A You make it sound as if I’ve got a scoop. I don’t. It’s a literary work. It’s a book of non-fiction short stories about the way Indian religion is changing in the midst of modernity. It is nine portals in understanding how Indian religion is changing. The pleasure was in discovering eight different Indias, which happen to be in self-contained worlds and these are internally different worlds too. The world of the devadasis is quite different from the world of Jain nuns. Even if the Jain nuns live in the same state (like Karnataka) and even if they are women from comparable backgrounds, their lives and thinking are quite different. You’re looking at it the wrong way if you’re looking for new revelations.
Q Why have you deliberately left out any sense of critique when it comes to these stories?
A Yes. I deliberately kept myself out of it. It doesn’t make much sense for to stand in judgment. I would still not know how to judge the people, some of whom have left their jobs to lead a religious way of life. It’s closed to me.
Q Do you ever tend to be judgmental in your writing?
A No. Throughout my writing I have found it prudent not to judge. You shape the readers opinion by how you present the evidence, like a lawyer presenting evidence in court. But you’re not the judge. You’re not there to pass judgment or hand out sentences. I’m there to observe and to show. The same is the case in my history books. I don’t hand out a sentence on Bahadur Shah Zafar in The Last Mughal. The thing to do is to let everyone speak. In a way this book is very close to The Last Mughal, in that I’m not judging, only observing and presenting case studies.
Q Aren’t you tired of that technique?
A No. In fact, I’m very pleased with this book. Obviously it hasn’t worked for you! (Laughs) Can’t please everyone, can one? I think it’s very fresh. The reviews so far have been good. I’ve found a lot of Indians who actually have found the book fresh. It’s surprising how many Indians don’t know about the community life of the Jains or the life of some other community apart from their own. Also, the Keralites might know their religious music form of theyyam but not the music of the bauls of Bengal and vice-versa.
Q Having been born and raised in Scotland how come you haven’t written about that country?
A You seem to, if I may so, to be telling me what I should be writing about. (Laughs). Well, I’ve lived here for the last 25 years. As a writer I have the right to choose my subject, my interests. I find the bauls more interesting than what happens in Scotland, though I love the Scottish Isles. Plus this book is already going to be out with 35,000 copies in hardback. There are enough reasons for me to indulge in my whims! (Laughs)
Q After all this success as a writer do you still have to work and re-work your manuscripts?

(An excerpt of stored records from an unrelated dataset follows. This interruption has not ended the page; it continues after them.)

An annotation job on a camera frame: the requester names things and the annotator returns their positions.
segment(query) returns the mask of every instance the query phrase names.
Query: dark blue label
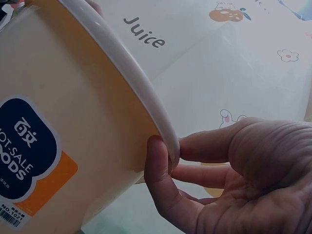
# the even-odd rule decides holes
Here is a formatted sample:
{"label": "dark blue label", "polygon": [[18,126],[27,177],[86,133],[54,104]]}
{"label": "dark blue label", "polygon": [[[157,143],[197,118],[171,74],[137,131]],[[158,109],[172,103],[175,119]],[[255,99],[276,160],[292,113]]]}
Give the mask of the dark blue label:
{"label": "dark blue label", "polygon": [[0,196],[19,199],[58,156],[52,131],[23,99],[0,107]]}

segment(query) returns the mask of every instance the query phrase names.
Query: hand
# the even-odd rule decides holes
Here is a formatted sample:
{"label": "hand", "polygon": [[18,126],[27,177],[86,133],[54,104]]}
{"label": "hand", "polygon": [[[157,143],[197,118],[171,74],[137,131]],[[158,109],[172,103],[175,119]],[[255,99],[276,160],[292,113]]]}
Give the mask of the hand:
{"label": "hand", "polygon": [[89,3],[89,5],[92,6],[92,8],[95,9],[103,17],[102,9],[97,3],[92,0],[86,0],[86,2]]}
{"label": "hand", "polygon": [[[188,234],[312,233],[312,125],[242,120],[180,141],[181,158],[221,166],[179,165],[168,173],[162,140],[149,140],[145,181],[158,212]],[[223,188],[197,199],[172,178]]]}

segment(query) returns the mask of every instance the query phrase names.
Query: finger
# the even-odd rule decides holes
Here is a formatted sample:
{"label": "finger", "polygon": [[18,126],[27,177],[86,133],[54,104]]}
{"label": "finger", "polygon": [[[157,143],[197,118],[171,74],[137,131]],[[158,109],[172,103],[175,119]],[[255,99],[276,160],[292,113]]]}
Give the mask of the finger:
{"label": "finger", "polygon": [[174,179],[198,184],[205,188],[223,189],[230,169],[230,165],[191,166],[180,164],[174,169],[171,176]]}
{"label": "finger", "polygon": [[209,198],[198,199],[197,202],[206,206],[206,205],[209,205],[213,202],[216,202],[217,200],[218,200],[218,197],[209,197]]}
{"label": "finger", "polygon": [[179,189],[179,192],[182,196],[186,197],[187,199],[192,200],[192,201],[196,201],[196,202],[198,202],[204,206],[211,204],[211,203],[218,200],[218,197],[208,197],[208,198],[197,199],[196,197],[189,195],[188,193],[184,192],[183,190]]}
{"label": "finger", "polygon": [[96,10],[96,12],[98,12],[101,16],[103,16],[103,12],[102,12],[102,9],[101,7],[95,3],[94,1],[92,0],[86,0],[87,3],[89,3],[89,5]]}
{"label": "finger", "polygon": [[149,139],[145,182],[158,212],[186,233],[194,233],[203,205],[184,197],[168,174],[168,151],[158,136]]}
{"label": "finger", "polygon": [[234,136],[243,128],[261,122],[246,118],[232,126],[190,135],[180,140],[181,158],[187,161],[206,163],[228,162],[228,150]]}
{"label": "finger", "polygon": [[186,193],[186,192],[183,191],[183,190],[180,190],[180,189],[179,189],[179,193],[180,193],[182,196],[184,196],[184,197],[186,197],[187,199],[189,199],[189,200],[198,201],[198,199],[197,199],[196,197],[193,197],[193,196],[189,195],[188,193]]}

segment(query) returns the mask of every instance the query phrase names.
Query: white bucket rim
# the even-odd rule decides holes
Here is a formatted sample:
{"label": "white bucket rim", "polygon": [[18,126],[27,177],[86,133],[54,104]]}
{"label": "white bucket rim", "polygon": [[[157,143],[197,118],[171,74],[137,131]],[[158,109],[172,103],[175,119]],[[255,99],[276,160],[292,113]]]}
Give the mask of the white bucket rim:
{"label": "white bucket rim", "polygon": [[170,160],[173,166],[176,167],[180,156],[178,137],[150,80],[137,61],[107,24],[105,19],[103,19],[85,0],[58,1],[90,34],[132,88],[152,118],[168,148]]}

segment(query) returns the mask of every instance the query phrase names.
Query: beige bucket
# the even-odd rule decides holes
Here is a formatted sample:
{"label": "beige bucket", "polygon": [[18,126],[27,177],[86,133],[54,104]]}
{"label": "beige bucket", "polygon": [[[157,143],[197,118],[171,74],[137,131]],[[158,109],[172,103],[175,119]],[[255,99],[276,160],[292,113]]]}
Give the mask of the beige bucket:
{"label": "beige bucket", "polygon": [[0,33],[1,234],[76,232],[142,176],[151,135],[178,161],[145,74],[85,1],[64,2]]}

A Of course. I began thinking of a book like this after finishing a documentary series in 1997. I was approached to write a book, but I hesitated because everyone expects a firang journalist in India to write about religion or the maharajahs or the slums of Bombay. I wanted to find a way of doing it which escaped the obvious pitfalls. When Chiki Sarkar of Random House India sent me off to do a story for The Aids Sutra project, (on the devadasis), I found the form. I had to tell the life-story of people like these, through one person. That was the form. It avoided falling into the obvious pitfalls that Westerners writing about India slip into. And this form is no great revelation. I also think religion is as much a legitimate subject for inquiry, in the way novelists concentrate on sex as a way to understand the human heart. People’s religious choices are an equally telling indicator of humanity. All these people in the book have had their life formed and determined by religious choices they have embraced. There is a tendency among middle-class Indian journalists, if you don’t write about Bangalore, Cyberabad or politics or a world that is recognizably middle-class India, then, it is not legitimate. Writer Pankaj Mishra said this book was the India he grew up in and had not read about. So I would defend this book as an entirely legitimate field of enquiry, something that has not been hugely written about. About how Indian religion is changing and it provides an insight into eight ways of being an Indian today.
Q Were there other stories that didn’t make the final cut?
A Lots. About 20, but came down to nine.
Q How different is the end product from the first draft?
A Totally different.
Q After all these books do you still have to fight your way to present things and to write the things you want and the way you want to?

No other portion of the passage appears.